2013年10月8日火曜日

歴史の愉しみ〜遺跡に思う〜

学校の授業でひたすら暗記をさせられて本当にうんざりして歴史が嫌いになったという人は、私の知る限りでも大勢います。

しかし、年号や教科書に載っていることが現実のものとして感じられるとき、積み重ねられた歴史に対する驚きや興奮、敬意を感じることができます。

現実のものとして感じるのはどういうときか。例えば実際に歴史的出来事を体験した人から直接話しを聞く、当時の書物や遺物、遺跡を自分の目で見る等あります。

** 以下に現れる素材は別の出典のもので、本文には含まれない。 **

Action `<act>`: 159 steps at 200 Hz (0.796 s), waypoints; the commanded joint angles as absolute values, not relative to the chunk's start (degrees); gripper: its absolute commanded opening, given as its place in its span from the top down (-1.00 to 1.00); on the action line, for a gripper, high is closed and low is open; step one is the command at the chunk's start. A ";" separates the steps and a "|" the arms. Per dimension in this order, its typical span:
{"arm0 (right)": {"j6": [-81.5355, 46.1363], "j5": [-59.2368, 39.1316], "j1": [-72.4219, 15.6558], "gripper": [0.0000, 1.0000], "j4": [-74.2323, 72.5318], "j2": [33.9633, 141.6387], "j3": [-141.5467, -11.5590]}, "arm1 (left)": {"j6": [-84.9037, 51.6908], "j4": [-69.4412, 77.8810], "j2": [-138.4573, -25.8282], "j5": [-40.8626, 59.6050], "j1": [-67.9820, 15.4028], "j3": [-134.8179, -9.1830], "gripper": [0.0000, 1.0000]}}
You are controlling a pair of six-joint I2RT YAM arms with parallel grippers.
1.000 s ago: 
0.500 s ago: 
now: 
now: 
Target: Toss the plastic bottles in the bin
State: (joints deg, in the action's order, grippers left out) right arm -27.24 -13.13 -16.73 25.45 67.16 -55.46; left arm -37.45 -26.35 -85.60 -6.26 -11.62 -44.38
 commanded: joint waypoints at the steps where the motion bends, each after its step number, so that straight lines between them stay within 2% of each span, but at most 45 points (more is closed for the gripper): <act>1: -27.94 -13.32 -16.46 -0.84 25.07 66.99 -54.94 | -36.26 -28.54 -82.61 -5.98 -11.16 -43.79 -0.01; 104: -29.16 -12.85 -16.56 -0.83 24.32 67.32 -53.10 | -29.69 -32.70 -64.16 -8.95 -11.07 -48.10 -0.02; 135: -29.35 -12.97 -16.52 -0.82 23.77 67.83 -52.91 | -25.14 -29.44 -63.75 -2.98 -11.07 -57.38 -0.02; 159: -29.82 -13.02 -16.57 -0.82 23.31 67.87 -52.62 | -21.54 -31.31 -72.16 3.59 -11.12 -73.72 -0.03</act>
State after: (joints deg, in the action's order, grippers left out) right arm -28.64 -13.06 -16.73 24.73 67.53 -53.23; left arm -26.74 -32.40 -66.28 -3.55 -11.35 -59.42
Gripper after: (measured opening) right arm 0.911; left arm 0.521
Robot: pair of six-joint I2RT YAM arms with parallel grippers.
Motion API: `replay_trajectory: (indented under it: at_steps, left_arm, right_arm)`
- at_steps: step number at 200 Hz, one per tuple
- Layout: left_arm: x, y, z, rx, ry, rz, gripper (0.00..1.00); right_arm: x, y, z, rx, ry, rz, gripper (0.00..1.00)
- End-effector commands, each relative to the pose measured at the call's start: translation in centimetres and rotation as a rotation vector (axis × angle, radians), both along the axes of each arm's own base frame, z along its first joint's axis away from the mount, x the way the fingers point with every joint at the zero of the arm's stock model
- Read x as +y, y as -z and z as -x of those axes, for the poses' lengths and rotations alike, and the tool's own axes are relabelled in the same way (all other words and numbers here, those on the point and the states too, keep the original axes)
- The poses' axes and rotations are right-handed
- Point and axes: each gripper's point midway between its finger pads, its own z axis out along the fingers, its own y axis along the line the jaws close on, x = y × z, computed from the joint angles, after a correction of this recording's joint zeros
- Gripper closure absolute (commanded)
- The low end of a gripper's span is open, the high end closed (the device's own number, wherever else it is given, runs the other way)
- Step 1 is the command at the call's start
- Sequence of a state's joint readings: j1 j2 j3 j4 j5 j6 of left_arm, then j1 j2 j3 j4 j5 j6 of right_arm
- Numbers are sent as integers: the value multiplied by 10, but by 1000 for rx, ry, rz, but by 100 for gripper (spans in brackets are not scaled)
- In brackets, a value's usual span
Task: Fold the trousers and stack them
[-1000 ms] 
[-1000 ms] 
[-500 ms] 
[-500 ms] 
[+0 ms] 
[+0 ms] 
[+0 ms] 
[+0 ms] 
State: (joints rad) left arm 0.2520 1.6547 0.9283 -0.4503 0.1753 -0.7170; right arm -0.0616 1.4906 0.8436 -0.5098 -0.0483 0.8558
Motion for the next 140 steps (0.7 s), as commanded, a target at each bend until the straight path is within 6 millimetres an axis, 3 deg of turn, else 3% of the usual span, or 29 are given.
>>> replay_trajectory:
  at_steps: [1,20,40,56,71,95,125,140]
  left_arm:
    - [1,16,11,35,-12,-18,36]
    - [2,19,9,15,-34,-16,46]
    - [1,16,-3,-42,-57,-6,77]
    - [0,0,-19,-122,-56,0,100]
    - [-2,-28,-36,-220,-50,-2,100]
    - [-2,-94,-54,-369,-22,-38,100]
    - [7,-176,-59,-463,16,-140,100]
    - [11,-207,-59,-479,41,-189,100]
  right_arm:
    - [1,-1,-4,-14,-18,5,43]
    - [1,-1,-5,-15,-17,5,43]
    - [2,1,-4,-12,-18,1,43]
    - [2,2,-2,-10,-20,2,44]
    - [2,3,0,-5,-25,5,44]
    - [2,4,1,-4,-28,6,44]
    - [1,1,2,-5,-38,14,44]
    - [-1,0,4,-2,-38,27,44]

私は学生時代に遺跡の発掘に参加できたという幸運があり、人々が生きた歴史を自分の中で噛みしめるという、普通ではなかなか得難い体験をすることができました。

何の変哲も無い田舎の畑を発掘して、千年前に中国で作られた磁器を見つけた時の感激や興奮は、それから十年以上経った今でも鮮明にはっきりと覚えています。

とはいえ、誰しも気軽に発掘をできるわけでは無いのでこの興奮を共有するのは難しいのですが、例えばどの街にもある神社やお寺でも、あるいは歴史的建造物などに行った際、ちょっと足を止めて掲示されている建物の説明書きを読み、想像してみてください。

戦乱や天災で建物自体は壊れても、大抵の場合寺社仏閣は同じ場所に再建されることがほとんどです。テレビも携帯電話も写真も自動車も無く、和服を着てちょんまげを結んでいた時代の人々と同じ場所に立ち、同じように神様を拝んでいる。
歴史の積み重ねがあり、そして現在があることに対する感謝の気持ちを感じることができる瞬間です。

切り詰められた時間を生きている現代だからこそ、過去の有り様から現在を見つめなおすということも、時に必要なのではないかと思います。